VOTO 7,5

Ciò che nacque dalle menti di Phil Lord e Christopher Miller fu una vera e propria innovazione. Con The LEGO Movie portarono sul grande schermo un film particolare ricco di citazioni e con un plot twist finale da brividi che riuscì ad entusiasmare sia grandi che piccoli perché colpiva lo spettatore dritto al cuore e ai ricordi. Da quel film uno dei personaggi che più attirò l’attenzione del pubblico fu quello di Batman e così tre anni dopo gli autori decisero di farne uno spin-off scrivendo LEGO Batman – Il film (trailer) affidando la regia a Chris McKay. La pellicola racconta in chiave parodistica le avventure del più famoso uomo pipistrello e del suo acerrimo nemico Joker in una Gotham City invasa da supereroi e supercriminali dei più disparati mondi.
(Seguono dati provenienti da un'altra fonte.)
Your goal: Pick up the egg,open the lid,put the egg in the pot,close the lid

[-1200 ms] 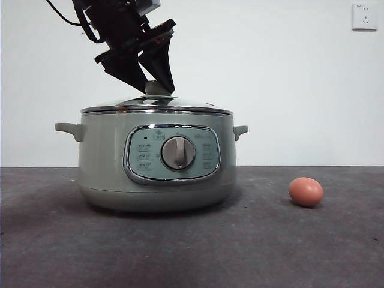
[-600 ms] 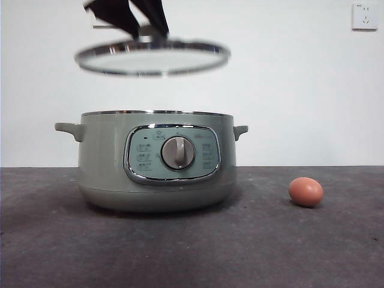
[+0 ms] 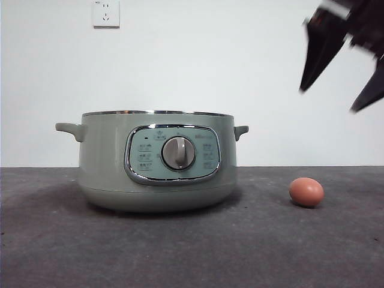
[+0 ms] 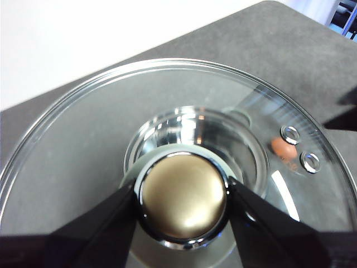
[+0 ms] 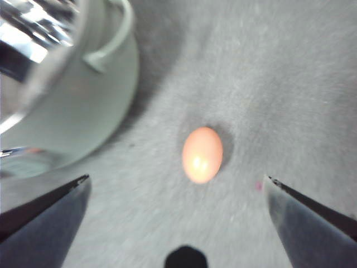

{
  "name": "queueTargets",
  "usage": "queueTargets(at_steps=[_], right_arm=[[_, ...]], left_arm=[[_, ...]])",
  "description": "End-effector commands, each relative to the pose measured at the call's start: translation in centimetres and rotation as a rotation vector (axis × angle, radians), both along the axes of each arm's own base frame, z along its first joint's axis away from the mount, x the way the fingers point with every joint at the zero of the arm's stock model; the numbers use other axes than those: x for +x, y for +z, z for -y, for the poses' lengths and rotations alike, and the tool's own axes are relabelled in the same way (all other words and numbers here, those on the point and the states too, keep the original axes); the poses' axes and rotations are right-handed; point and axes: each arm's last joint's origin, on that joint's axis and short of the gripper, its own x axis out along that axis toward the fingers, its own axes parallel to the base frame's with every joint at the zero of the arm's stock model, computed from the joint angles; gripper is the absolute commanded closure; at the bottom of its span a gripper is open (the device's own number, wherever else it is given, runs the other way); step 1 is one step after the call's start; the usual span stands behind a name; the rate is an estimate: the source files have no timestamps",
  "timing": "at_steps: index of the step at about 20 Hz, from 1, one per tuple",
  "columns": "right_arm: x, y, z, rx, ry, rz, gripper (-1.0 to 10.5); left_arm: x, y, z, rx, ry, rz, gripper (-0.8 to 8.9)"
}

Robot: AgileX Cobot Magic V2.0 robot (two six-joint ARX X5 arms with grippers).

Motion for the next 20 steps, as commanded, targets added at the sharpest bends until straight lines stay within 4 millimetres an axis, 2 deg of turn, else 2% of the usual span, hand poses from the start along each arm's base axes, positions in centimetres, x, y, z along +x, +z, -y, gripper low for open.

LEGO Batman – Il film è la pellicola ideale per un pubblico giovane e nerd, rispetto al precedente capitolo. È, infatti, uno spin-off, un film slegato dalla trama principale della saga che segue una vicenda tutta sua, ma comunque ambientata nello stesso universo, in cui le citazioni ad altri franchise sono sparsi ovunque. Dal punto di vista tecnico è perfetto. Siamo nell’età dell’oro dell’animazione e ormai difficilmente si vedono sbavature sotto questo aspetto.

La regia di Chris McKay è molto cinematografica. La macchina da presa gira ovunque e non si limita a riprendere, bensì ad interpretare. È infatti anche essa stessa parte integrante del film e contribuisce a ricordare allo spettatore quel mondo del personaggio creato da Bob Kane e Bill Finger nel 1939.

Ciò che colpisce nel film LEGO è sempre la grande ironia e il citazionismo che anche in questa pellicola è ben presente. È interessante il rapporto che viene sviluppato tra Batman e Joker, non limitato soltanto allo scontro fisico, che ricorda molto quello tra Lupin e l’ispettore Zenigata. L’uno non può fare a meno dell’altro in una eterna vita tra odio e amore. Ma anche la psicologia di Batman viene analizzata, puntando il focus sul suo senso di famiglia e la responsabilità verso un figlio, sulla sua maturazione come uomo e come vigilante, sulle sue amicizie. Il suo personaggio rappresenta la rinascita dell’uomo che ha perso la fiducia nell’umanità e in qualsiasi cosa, rimasto fedele soltanto al suo senso di giustizia confortato nell’isolamento. Ma oltre il protagonista sono caratterizzati bene anche tutti i personaggi di contorno che contribuiscono a creare un microcosmo in cui ognuno ha una parte attiva nel suo funzionamento.

La versione italiana del film purtroppo è rovinata dal doppiaggio di Geppi Cucciari che dà la voce a Barbara Gordon, alias Batgirl (in originale doppiata da Rosario Dawson), che, non essendo una doppiatrice, fa sentire molto il peso del suo accento che va ad incidere negativamente sull’intero comparto sonoro. Batman è invece doppiato da Claudio Santamaria (lo stesso doppiatore scelto per la trilogia di Christopher Nolan) che nella versione americana viene interpretato invece da Will Arnett, mentre per il Joker ci pensano Zack Galifianakis e Marco Guadagno.

Un film molto meta-cinematografico che ironizza su sé stesso e su tutte le trasposizioni fatte in precedenza sul personaggio di Batman che, però, risulta privo di quella genialità che caratterizzava il precedente film di casa LEGO. Risulta quindi essere un buon prodotto di intrattenimento che non aggiunge nulla di nuovo a quanto già raccontato ma che rimodella in modo alternativo temi già affrontati in altre pellicole sul famoso eroe mascherato di Gotham City.